I'm not sure I follow that statement as using aria-label would be a way out of that one

  • relatedly, we usually provide a way to pass either Text or Html but in this case there is no option to pass a Text version, so users can't 'opt out' and avoid this being a problem

This one would mean we have separate data attributes for the text and html version. This could be done by suffixing the keys, before adding the plural (eg. data-i18n.show-section.text, data-i18n.character-over-limit.html.one) and updating how the components render them (at that point, we'd likely want a I18n.prototype.setTranslatedText(element, key, options) to encapsulate that logic. That doubles the available options as well

  • we are escaping the HTML using the Nunjucks escape filter, but it's being unescaped at the point it's read into the dataset in JS. I think this means that any user-generated content would need to be 'double escaped', and there might be some complexity relating to how Nunjucks escapes strings – I think it generally avoids double escaping unless you explicitly use forceescape?

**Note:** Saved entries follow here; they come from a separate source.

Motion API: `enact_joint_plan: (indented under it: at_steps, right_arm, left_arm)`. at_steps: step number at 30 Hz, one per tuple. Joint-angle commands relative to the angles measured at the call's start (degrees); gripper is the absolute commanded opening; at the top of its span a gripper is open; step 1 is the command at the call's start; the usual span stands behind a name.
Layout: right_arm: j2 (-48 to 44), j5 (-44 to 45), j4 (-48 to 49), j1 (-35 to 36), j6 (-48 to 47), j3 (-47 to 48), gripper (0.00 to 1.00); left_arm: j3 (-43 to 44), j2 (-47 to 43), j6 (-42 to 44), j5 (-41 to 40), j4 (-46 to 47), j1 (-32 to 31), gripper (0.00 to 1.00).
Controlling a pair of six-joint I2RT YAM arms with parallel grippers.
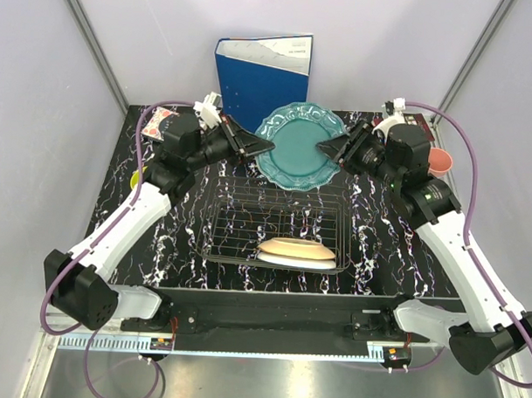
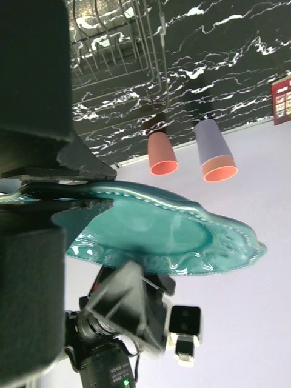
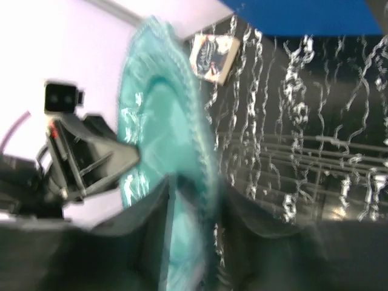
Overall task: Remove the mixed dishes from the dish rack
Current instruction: Pick up the plate from the dish rack, then place the plate at the center of the board.
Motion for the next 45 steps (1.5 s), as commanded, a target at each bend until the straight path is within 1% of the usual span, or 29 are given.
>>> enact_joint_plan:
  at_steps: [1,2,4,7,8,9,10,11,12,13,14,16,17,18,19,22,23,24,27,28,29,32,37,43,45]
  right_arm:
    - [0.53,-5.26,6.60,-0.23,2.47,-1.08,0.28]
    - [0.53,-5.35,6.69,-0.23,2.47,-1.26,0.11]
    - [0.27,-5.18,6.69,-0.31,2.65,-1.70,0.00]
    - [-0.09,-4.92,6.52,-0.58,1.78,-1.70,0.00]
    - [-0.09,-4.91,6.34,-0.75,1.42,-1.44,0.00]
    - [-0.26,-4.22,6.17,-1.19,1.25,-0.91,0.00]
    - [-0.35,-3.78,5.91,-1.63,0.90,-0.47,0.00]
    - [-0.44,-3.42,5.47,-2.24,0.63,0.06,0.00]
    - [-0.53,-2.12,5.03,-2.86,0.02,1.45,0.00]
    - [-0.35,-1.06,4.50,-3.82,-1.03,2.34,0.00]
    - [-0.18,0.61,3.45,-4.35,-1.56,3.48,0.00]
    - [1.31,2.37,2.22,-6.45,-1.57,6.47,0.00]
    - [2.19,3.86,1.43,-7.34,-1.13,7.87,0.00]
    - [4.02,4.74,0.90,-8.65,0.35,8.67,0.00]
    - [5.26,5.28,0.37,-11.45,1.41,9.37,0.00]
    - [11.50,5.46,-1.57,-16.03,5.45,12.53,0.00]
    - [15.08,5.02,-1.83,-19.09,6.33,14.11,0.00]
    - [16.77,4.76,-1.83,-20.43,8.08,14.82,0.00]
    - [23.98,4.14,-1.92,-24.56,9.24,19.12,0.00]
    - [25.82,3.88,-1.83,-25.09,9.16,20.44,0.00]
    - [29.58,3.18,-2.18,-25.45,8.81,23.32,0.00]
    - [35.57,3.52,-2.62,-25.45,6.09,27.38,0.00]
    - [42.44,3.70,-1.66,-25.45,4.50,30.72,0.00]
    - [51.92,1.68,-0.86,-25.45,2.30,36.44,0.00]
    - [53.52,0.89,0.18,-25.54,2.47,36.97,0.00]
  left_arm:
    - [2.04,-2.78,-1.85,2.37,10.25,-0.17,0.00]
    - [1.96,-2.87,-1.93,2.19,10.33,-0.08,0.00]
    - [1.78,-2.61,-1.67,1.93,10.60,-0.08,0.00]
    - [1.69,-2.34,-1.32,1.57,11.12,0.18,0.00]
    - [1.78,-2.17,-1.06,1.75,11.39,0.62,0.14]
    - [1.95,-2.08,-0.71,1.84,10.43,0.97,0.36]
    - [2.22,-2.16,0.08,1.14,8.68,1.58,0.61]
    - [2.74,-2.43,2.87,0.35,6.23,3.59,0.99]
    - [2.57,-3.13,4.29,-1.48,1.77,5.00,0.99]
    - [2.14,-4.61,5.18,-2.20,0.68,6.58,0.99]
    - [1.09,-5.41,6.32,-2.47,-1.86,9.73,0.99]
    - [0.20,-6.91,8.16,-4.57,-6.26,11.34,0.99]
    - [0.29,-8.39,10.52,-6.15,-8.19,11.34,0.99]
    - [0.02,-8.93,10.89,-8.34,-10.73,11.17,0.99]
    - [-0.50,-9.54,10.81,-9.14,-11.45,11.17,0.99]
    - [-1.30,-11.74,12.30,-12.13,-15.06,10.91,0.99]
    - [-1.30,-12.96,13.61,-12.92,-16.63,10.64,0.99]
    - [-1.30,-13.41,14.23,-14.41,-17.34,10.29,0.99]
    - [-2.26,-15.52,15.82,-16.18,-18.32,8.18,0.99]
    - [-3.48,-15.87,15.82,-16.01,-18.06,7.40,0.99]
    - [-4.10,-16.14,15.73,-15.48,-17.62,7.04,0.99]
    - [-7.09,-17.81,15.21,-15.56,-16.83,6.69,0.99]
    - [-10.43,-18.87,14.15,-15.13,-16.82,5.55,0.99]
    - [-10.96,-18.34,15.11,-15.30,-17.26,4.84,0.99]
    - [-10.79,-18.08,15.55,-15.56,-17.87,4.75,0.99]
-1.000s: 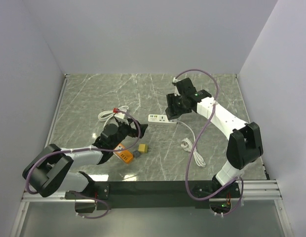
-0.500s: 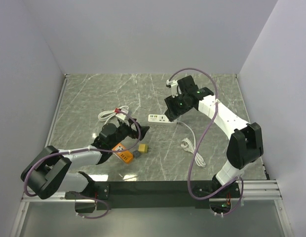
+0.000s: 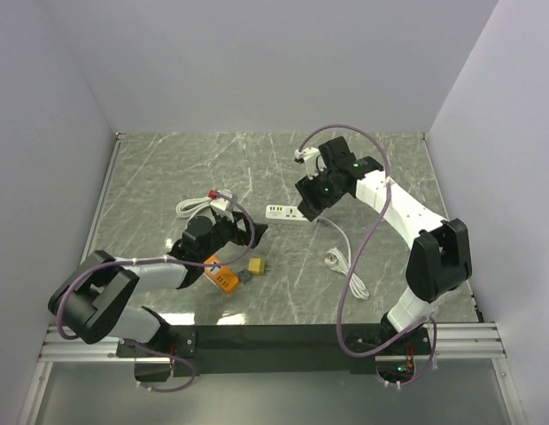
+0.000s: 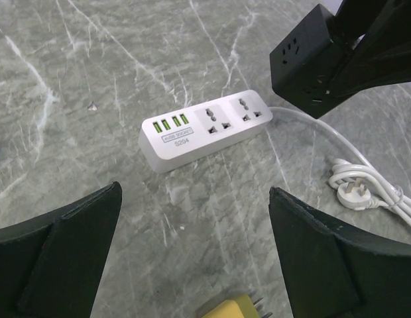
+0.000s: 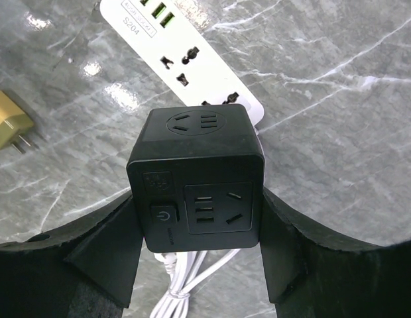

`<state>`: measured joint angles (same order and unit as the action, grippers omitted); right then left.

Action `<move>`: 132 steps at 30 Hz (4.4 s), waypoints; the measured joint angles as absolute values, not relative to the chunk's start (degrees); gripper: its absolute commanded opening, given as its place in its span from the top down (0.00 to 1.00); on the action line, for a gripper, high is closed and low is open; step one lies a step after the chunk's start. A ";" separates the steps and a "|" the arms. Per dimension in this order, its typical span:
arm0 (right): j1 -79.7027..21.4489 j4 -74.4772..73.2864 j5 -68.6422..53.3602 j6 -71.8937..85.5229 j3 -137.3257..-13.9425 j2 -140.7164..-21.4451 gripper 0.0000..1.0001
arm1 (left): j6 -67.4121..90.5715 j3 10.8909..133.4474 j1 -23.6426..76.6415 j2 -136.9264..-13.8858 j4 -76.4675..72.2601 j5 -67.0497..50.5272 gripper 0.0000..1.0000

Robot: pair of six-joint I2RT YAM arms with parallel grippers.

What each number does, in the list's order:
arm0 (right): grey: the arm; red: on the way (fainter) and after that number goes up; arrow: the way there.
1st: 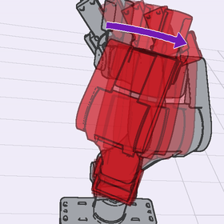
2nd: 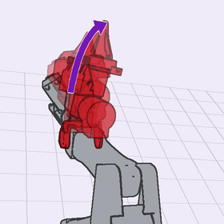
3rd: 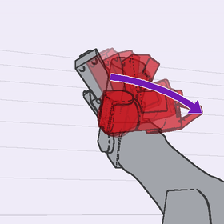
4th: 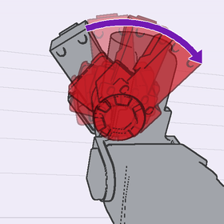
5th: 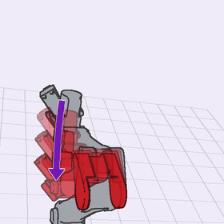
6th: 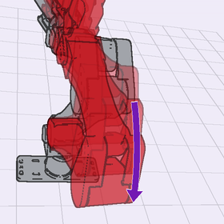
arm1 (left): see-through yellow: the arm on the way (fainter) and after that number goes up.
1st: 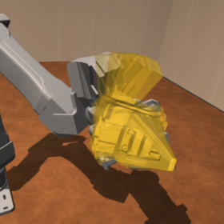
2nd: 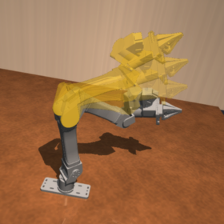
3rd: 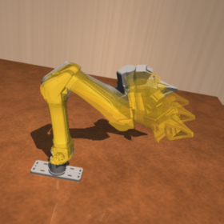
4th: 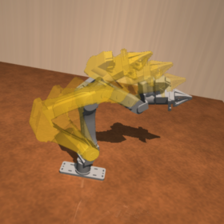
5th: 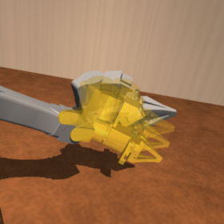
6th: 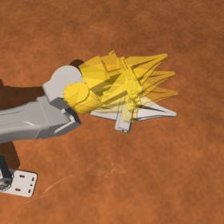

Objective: Insert the plug

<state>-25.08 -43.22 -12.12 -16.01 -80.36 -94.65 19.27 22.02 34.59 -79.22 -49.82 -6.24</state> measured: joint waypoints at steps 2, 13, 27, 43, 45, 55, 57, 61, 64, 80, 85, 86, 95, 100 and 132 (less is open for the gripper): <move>-25.08 -43.07 -12.21 -16.43 -80.36 -95.07 1.00 | 19.46 22.06 34.46 -79.81 -49.80 -6.22 0.02; -26.04 -37.63 -15.49 -14.31 -76.58 -94.08 1.00 | 22.04 20.43 33.69 -75.40 -47.29 -0.95 0.01; -41.78 -27.97 -15.44 -6.39 -73.71 -92.36 1.00 | 41.43 14.13 32.29 -50.24 -18.76 25.45 0.01; -40.34 -19.29 -17.26 -4.56 -70.17 -88.82 1.00 | 62.13 18.20 39.35 -53.15 6.17 38.94 0.00; -39.44 -18.44 -18.61 -4.80 -69.10 -87.57 1.00 | 63.37 18.35 39.86 -53.60 7.05 39.07 0.01; -37.85 -15.84 -20.86 -5.87 -68.10 -87.22 1.00 | 66.30 18.44 43.31 -64.12 0.64 38.83 0.00; -37.80 -15.84 -20.84 -5.82 -67.66 -87.22 1.00 | 66.50 18.44 43.81 -65.21 -1.93 38.22 0.01; -37.71 -14.59 -20.45 -4.82 -64.47 -85.69 1.00 | 66.15 18.79 44.40 -68.07 -7.16 37.04 0.01; -37.71 -13.78 -19.75 -3.01 -59.75 -82.26 1.00 | 65.25 19.86 44.64 -70.96 -10.81 35.40 0.01; -48.64 -18.55 -11.79 6.13 -65.76 -85.30 1.00 | 59.09 16.40 42.13 -63.99 -20.49 31.09 0.01; -50.15 -21.93 -9.08 6.55 -73.32 -92.36 1.00 | 57.43 13.04 36.25 -53.56 -19.81 30.09 0.00; -50.33 -22.46 -8.86 6.55 -74.11 -93.32 1.00 | 56.93 12.62 34.65 -52.01 -19.40 29.71 0.00; -53.25 -31.20 -7.53 4.60 -88.18 -105.01 1.00 | 54.17 9.41 25.23 -46.19 -18.52 25.26 0.00; -54.33 -35.16 -7.33 3.44 -93.89 -110.28 1.00 | 52.75 8.62 22.24 -45.10 -19.31 21.65 0.00; -54.76 -42.54 -6.83 1.32 -102.28 -118.43 1.00 | 48.64 7.70 18.20 -45.08 -20.82 11.33 0.00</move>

Do you mean that our templates would use forceescape and that we'd expect users to run escape (or properly sanitise their elements, with something like DOMPurify for ex) if they pass user-provided content to the helper?


How about:

  1. Giving a go at forceescape to check that it would escape already escaped text
  2. If unsatisfactory, look into using aria-label for the accordion.
romaricpascal commented 2 years ago

The govukPluralisedI18nAttributes macro may be a neat place to quickly try the effect of forceescape in isolation 😊

romaricpascal commented 2 years ago

That forceescape filter looks very promising for putting messages injected in JavaScript at the same level as those injected by Nunjucks templates.

There are 3 situations ahead of us:

  1. the string is not escaped
  2. the string was escaped with | escape
  3. the string was escaped by some other means (eg. in the backend prior to getting in the view).

escape would only run the character escaping on 1 and 3. This is because under the hood, it first checks if the content to escape is already marked as a safe string.

Switching to forceescape would mean that whichever way they're escaped, the strings provided as attributes would end up escaped. This means that services that would want to provide user-submitted strings as one of their messages have a cheap way to escape by using the | escape filter. Using set, they could even construct strings where only part of the content will be escaped twice, allowing them to still inject hidden elements if necessary:

{%- set contentWithHiddenText %}
    {{ valueFromUser | e }}<span class="govuk-visually-hidden">{{ someSafeDevValue}}</span>
{% endset %}

forceescape also provides a bit of safety in case we receive a string that went throught | safe. With only escape if the string had any quote, it'd close the attribute and wreck the markup, while with forceescape that quote will get escaped and we'll get proper render. So, all in all, a move I think we should make.

However...

forceescape only helps people using the Nunjucks templates. If you only use our JavaScript on top of HTML generated some other way, the burden of ensuring proper escaping will be down to whatever generates the HTML.